PROBLEM DESCRIPTION
Read through the lines below for the string "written" and copy each one that has it.
─── DATA EXTRACT ───
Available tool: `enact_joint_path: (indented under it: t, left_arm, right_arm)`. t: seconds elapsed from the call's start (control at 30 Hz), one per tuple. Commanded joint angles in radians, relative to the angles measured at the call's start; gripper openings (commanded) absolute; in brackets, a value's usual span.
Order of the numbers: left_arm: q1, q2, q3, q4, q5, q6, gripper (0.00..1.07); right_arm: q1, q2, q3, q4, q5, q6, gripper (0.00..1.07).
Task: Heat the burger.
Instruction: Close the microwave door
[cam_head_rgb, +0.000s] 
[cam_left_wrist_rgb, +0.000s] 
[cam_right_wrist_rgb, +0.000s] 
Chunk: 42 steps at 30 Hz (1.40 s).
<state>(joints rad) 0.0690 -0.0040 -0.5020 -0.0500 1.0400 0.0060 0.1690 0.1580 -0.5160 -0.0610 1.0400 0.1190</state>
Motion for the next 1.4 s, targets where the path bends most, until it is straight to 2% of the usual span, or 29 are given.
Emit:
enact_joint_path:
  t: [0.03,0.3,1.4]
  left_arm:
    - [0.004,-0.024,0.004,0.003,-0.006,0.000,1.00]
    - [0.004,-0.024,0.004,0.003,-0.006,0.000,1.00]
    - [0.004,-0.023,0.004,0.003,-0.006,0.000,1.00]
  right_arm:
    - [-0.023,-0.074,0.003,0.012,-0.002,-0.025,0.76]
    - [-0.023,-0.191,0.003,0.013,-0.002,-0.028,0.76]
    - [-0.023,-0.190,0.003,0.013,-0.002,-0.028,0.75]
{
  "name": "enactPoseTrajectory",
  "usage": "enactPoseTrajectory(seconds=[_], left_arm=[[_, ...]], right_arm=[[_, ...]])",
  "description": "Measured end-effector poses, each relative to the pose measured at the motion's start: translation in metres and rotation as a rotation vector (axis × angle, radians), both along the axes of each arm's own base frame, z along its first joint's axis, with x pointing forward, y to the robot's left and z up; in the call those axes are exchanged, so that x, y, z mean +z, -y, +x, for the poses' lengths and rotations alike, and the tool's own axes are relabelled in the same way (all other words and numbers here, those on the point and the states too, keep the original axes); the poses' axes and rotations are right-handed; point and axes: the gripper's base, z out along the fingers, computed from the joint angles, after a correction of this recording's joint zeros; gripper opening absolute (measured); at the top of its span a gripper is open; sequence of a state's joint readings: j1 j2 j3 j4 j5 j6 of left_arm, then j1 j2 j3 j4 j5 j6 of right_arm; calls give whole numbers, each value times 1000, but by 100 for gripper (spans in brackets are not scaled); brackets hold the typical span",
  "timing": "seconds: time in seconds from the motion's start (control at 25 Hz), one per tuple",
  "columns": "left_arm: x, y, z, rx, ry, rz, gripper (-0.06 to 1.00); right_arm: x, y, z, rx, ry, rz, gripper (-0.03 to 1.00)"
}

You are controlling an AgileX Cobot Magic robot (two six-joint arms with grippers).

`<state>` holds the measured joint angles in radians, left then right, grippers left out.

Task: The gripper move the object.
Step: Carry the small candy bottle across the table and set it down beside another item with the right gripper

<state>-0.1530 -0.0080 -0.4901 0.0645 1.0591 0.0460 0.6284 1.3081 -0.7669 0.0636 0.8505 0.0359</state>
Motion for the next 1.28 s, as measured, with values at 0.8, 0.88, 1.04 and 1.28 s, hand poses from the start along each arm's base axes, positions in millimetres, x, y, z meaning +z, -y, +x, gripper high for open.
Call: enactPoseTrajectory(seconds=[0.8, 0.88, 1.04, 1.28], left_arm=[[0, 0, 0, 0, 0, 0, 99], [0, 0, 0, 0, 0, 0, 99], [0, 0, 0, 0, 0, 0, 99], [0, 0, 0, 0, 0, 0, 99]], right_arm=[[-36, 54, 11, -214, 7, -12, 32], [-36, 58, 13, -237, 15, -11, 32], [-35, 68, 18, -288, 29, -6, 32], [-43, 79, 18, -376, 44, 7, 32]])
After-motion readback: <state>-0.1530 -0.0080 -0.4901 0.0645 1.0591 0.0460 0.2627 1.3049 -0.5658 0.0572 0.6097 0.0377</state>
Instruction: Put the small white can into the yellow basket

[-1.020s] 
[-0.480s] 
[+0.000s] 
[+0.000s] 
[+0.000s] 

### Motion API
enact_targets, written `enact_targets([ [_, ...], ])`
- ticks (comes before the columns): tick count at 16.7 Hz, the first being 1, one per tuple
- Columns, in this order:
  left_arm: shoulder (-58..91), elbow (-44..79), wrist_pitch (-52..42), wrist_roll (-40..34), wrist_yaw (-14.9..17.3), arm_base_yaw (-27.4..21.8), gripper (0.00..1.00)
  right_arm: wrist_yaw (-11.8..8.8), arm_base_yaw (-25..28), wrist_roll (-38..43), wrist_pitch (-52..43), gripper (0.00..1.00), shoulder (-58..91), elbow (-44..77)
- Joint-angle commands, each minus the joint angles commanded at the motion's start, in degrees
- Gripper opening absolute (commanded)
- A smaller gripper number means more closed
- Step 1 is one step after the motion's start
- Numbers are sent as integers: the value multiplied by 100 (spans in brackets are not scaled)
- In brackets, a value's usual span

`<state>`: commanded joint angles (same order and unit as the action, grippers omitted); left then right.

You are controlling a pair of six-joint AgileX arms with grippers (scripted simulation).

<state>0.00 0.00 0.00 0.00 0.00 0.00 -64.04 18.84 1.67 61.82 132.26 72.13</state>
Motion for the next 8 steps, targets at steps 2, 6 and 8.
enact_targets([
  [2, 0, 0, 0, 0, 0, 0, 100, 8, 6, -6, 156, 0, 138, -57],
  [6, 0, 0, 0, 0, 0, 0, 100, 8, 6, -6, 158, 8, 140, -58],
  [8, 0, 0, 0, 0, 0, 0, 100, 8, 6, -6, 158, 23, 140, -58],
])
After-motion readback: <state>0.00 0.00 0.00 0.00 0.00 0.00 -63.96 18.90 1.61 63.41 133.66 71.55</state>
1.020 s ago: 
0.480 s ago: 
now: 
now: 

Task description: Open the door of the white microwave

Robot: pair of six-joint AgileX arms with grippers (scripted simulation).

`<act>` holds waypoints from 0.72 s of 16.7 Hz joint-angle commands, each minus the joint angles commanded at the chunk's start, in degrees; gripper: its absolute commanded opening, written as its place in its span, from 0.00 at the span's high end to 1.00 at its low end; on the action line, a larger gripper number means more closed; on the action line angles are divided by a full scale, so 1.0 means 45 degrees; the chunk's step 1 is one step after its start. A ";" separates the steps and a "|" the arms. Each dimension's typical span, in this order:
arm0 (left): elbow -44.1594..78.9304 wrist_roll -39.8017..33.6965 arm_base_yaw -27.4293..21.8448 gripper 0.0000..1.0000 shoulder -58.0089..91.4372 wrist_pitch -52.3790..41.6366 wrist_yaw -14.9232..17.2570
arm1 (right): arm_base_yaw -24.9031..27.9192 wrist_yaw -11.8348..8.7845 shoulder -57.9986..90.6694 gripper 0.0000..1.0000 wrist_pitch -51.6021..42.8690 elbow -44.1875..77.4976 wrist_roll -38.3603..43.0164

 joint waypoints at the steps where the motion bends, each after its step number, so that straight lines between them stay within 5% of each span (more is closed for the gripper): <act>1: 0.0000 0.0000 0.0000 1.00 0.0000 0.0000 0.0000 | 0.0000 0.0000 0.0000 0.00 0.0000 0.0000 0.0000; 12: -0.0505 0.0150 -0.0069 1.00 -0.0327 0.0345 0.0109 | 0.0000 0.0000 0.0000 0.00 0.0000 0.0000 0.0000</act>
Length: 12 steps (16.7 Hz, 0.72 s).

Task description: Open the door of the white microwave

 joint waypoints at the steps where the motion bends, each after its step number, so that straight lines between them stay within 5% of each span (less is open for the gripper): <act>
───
WORKED SOLUTION
enact_targets, written `enact_targets([ [_, ...], ])`
`<act>` holds waypoints from 0.72 s of 16.7 Hz joint-angle commands, each minus the joint angles commanded at the chunk's start, in degrees; gripper: its absolute commanded opening, written as its place in its span, from 0.00 at the span's high end to 1.00 at its low end; on the action line, a larger gripper number means more closed; on the action line angles are divided by a full scale, so 1.0 means 45 degrees; the chunk's step 1 is one step after its start. A ";" separates the steps and a "|" the arms. Each dimension's typical span, in this order:

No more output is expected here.